RE: On the night, Marcel earned at least the front door of the beer joint.
Jerry Clower lives on.
So, Cliff… you’re saying that you prefer 65-7 to 42-41?
Hard to argue.
OK, can we finally even it up?
Yes ububba. And maybe 19 to 0 is really good too.
https://x.com/MoneyyyMikeee/status/1922115714757898727
I loved the catch and said it was the catch of the year last night, but man, I just don’t know if Harris should be a Twitter personality when he’s got a 60 wRC+ and he’s replacement level.
I’d love the kid to have as much fun as he can playing baseball. I’d also love him to learn how to work the count. Man, I sure wish he could do both.
But that catch is gonna be one of the best of the year and I have no problem with him bragging about it online. I’d say he earned that much.
He has a recent history of being terrible offensively and then heating up. Fingers crossed.
Forget what I said last night about Verdugo’s good at bats.
Is part of our hitting approach this year to guess at pitches? We take a large number of middle middle fastball strikes so far this season.
I’m rooting for Soroka, but… not tonight.
Nice rip, Drake…
Most starting pitchers do very well against us. Silver lining is maybe it will be a boost for Mike Soroka.

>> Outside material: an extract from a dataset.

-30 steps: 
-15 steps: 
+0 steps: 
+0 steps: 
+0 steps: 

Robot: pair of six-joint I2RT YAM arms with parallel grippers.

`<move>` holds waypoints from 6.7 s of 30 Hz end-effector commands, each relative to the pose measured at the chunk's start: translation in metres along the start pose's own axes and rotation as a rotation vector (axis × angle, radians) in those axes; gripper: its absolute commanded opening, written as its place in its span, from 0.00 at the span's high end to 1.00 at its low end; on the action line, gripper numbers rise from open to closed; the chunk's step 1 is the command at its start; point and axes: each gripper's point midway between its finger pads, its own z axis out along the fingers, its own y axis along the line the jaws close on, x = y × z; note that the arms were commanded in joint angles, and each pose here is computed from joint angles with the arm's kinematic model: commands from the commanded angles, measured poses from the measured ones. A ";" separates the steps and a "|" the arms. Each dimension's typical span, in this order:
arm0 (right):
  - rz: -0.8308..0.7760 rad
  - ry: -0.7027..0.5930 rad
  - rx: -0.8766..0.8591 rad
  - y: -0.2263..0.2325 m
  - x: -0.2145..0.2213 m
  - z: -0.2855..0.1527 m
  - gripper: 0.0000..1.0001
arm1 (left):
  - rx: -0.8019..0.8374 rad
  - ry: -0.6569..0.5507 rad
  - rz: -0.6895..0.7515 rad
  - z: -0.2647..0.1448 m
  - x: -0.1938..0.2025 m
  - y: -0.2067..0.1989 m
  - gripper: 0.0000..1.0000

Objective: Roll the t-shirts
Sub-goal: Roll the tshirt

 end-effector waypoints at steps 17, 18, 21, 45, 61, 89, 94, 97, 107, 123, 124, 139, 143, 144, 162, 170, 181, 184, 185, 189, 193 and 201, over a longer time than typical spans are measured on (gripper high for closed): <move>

With those two 4th inning runs the 4th inning is still the Braves’ worst-scoring inning. Hibernation comes in the middle. 12 runs in the 4th, and 34 (so far) in the 8th.
Those two singles probably should’ve both been outs – the second baseman really Pradoed Riley’s ball – but I’ll take it!

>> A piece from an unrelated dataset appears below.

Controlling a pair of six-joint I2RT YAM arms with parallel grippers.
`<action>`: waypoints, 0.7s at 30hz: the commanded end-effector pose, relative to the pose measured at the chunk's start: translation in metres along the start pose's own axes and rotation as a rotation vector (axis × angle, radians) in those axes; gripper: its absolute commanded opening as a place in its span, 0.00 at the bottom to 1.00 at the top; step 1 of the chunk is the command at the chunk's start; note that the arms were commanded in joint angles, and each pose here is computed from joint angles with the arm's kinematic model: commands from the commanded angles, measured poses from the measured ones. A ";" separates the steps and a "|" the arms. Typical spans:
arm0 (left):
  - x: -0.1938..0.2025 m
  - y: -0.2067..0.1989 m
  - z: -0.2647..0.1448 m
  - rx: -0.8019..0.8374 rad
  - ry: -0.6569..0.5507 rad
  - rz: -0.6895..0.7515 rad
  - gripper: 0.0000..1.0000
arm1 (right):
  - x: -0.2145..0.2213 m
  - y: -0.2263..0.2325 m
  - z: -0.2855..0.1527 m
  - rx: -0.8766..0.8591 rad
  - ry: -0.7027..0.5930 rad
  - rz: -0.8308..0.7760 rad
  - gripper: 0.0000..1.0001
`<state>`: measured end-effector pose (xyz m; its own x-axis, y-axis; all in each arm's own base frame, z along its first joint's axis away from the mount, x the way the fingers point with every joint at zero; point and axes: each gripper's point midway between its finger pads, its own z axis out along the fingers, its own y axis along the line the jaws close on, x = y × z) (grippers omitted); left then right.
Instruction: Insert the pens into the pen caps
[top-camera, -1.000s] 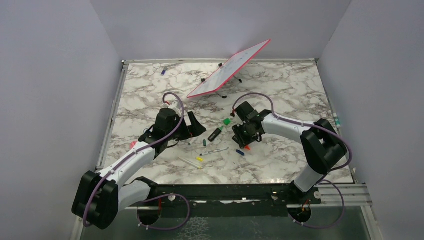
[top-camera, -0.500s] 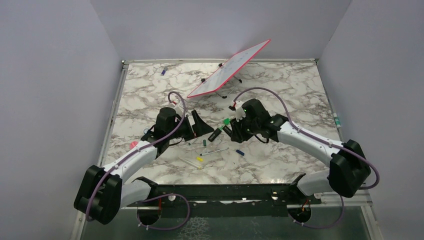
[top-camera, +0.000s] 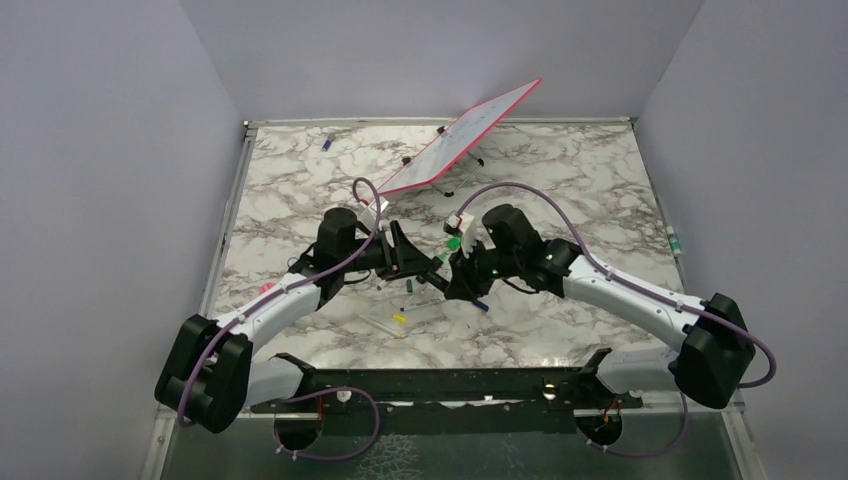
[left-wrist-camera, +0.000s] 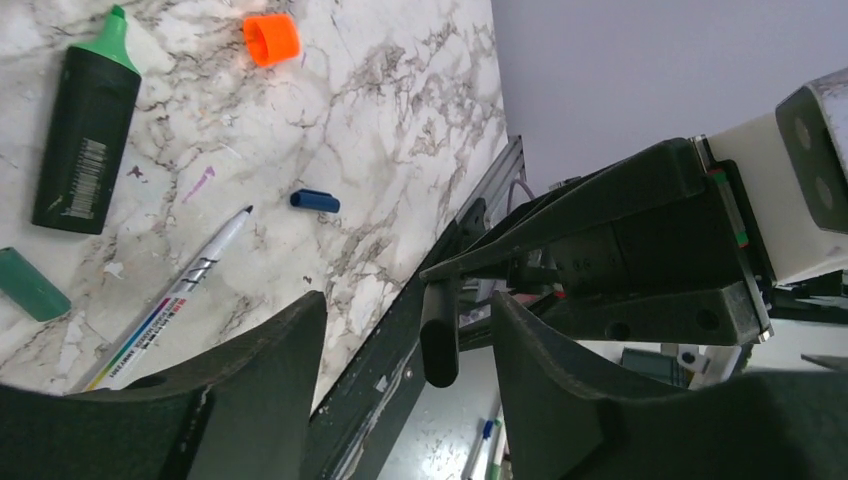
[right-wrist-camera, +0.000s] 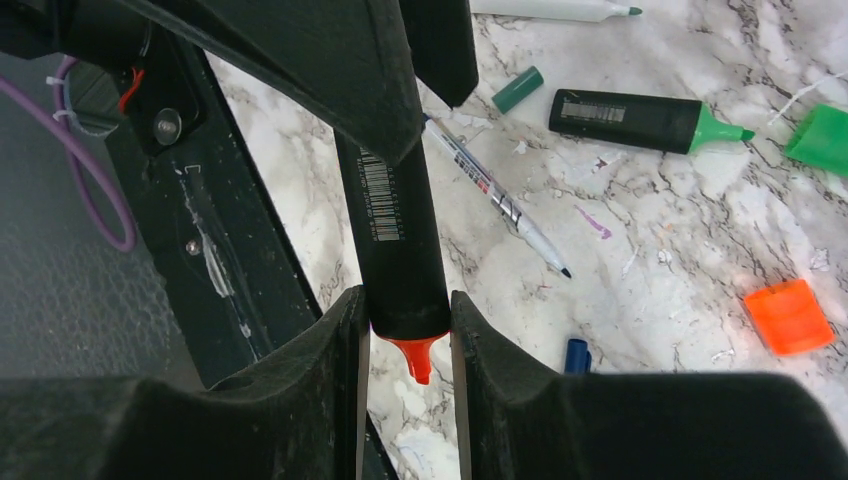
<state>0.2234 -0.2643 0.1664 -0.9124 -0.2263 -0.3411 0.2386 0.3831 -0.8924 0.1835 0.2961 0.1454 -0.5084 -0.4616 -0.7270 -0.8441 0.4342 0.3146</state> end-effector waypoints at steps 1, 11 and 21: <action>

Rake Baldwin is our best hitter
Good for Ozzie. We need him to be like his normal self moving forward to lengthen the line up. Maybe he is inspired by RAJ’s impending return?
If you wondered why they call Francoeur “Frenchy,” you just have to listen to him pronounce “repertoire.”
It probably won’t happen, but I’d like to see the Braves put Baldwin in LF some, just to get his bat in the lineup more regularly. They experimented with Arcia and William Contreras out there for brief stints a few years ago, so maybe they could do it again here. Verdugo is already at -3 OAA this year.
Verdugo is fat, slow, and has a 80 OPS+. But Baldwin will probably be even worse in LF. This is the problem with having a DH-only player at DH and a 1B-only at 1B. We just have very little positional flexibility, and this was by design. It’s also just unlucky that literally the only place we have a logjam at a position is the one position that is the most difficult to move a guy off of. If Baldwin was a CF or a SS or even a 3B, you can probably find a spot.